Growing up near the corner of Los Robles Avenue and Highland Street, Steven Sneed understood the effect that gangs have on people living in some of Pasadena’s toughest neighborhoods. He had seen far too many family members and friends get locked up, or worse, shot to death on the streets.
The 39-year-old Sneed said his mother, Debbie Sneed, was a major force in guiding him toward the right path, away from the life of crime that surrounded them.
“My mom was amazing,” said Sneed. “She would always let me know, ‘Whatever you do son you can be great — just stay out of trouble.’”
As an adult, Sneed followed in his mother’s footseps, helping future generations by educating them about the negative impacts of gang life. He became an intervention specialist, giving gang prevention presentations to middle and high school students. Sneed was laid off by the Pasadena Unified School District, but he still felt the need to give back to the community and mentor kids, students he consideded “his kids.” Without funding, but with the help of friends, Sneed made it his mission in life to create a documentary about gangs in his hometown.
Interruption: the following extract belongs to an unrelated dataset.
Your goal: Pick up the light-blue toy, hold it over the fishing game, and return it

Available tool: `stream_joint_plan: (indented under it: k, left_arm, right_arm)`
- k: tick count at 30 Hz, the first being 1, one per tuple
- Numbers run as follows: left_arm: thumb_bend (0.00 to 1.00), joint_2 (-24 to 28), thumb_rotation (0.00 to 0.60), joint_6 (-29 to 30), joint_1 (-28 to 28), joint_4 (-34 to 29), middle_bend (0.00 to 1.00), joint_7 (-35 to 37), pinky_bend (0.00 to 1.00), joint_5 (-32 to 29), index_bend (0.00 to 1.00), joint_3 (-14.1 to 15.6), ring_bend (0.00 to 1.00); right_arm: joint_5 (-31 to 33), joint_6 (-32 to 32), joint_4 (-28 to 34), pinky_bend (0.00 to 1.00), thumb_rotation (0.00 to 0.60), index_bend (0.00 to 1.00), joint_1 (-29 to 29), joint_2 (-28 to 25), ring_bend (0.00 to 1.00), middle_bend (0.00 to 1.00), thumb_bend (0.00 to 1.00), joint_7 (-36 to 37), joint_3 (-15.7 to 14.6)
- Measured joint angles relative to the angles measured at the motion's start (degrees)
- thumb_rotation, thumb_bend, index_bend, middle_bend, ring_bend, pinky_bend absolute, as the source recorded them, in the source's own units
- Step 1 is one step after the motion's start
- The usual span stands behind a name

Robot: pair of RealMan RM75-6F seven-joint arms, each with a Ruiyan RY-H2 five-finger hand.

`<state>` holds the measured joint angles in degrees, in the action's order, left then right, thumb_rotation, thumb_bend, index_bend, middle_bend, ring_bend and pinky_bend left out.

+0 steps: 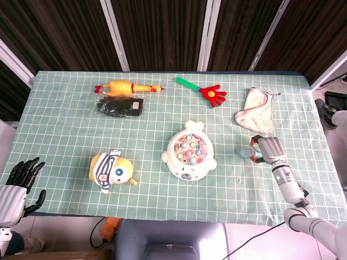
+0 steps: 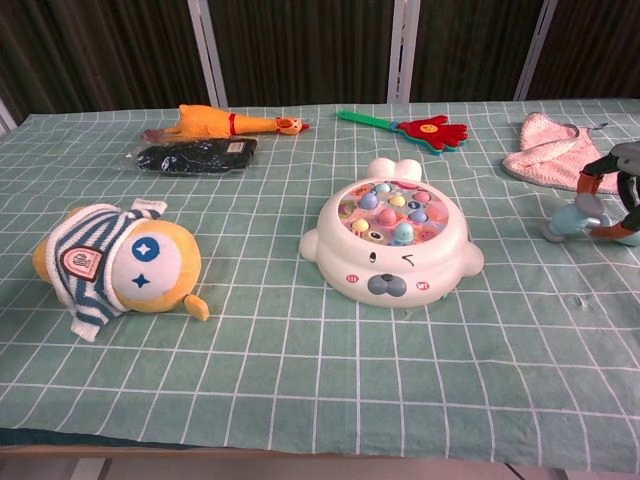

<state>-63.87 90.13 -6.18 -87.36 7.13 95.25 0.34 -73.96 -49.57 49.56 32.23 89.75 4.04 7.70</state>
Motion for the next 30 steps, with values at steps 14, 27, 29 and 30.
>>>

“I just hope the film is looked at as an educational tool and everyone can pull something that resonated with them,” Sneed said of “Pasadena: Exploring Solutions to Reduce Gang Violence,” which was co–produced by Pasadena mayoral candidate Jason Hardin and has been shown at many local venues, recently at the Pasadena Central Library.
Eric Johnson, a former gang member, was one of the people featured in the film. Johnson connected with Sneed after they worked together on several projects. He recalled how he joined a gang for protection .
“I didn’t join a gang because I wanted to be a gang member,” he said. “I joined a gang because I got to have somewhere where someone’s not beating me up.”
During Johnson’s youth, he would hear stories about Altadena Sheriff’’s Department deputies abusing people of color. He avoided that abuse by telling deputies, “I’m Sergeant Johnson’s son.” Unfortunately, the abuse followed him home. His father would beat everyone in the family, including Johnson’s mother. Outside of the home, he had to fend for himself on the way to school.
“I was a small guy in ninth grade. I was 66 pounds,” said Johnson. “I rode a really tough, gang-impacted bus. I was always being put into a position of either fight or flight.”
In 11th grade, Johnson ended up joining a gang. He left it after around six months. After his brief stint, Johnson found a mentor in longtime youth mentor Ed Bryant and was steered toward the right path away from violence. He is now a part of a faith-based nonprofit named “Stars,” helping underprivileged youth. In the 40 years that he has worked with young people, he hopes that every child understands at least one thing: “You can have a better life.”
“There are things in your life that you have can control over and things in your life that you do have control over,” Johnson said. “Have a team that will help you make the right choices over the things that you do have control of.”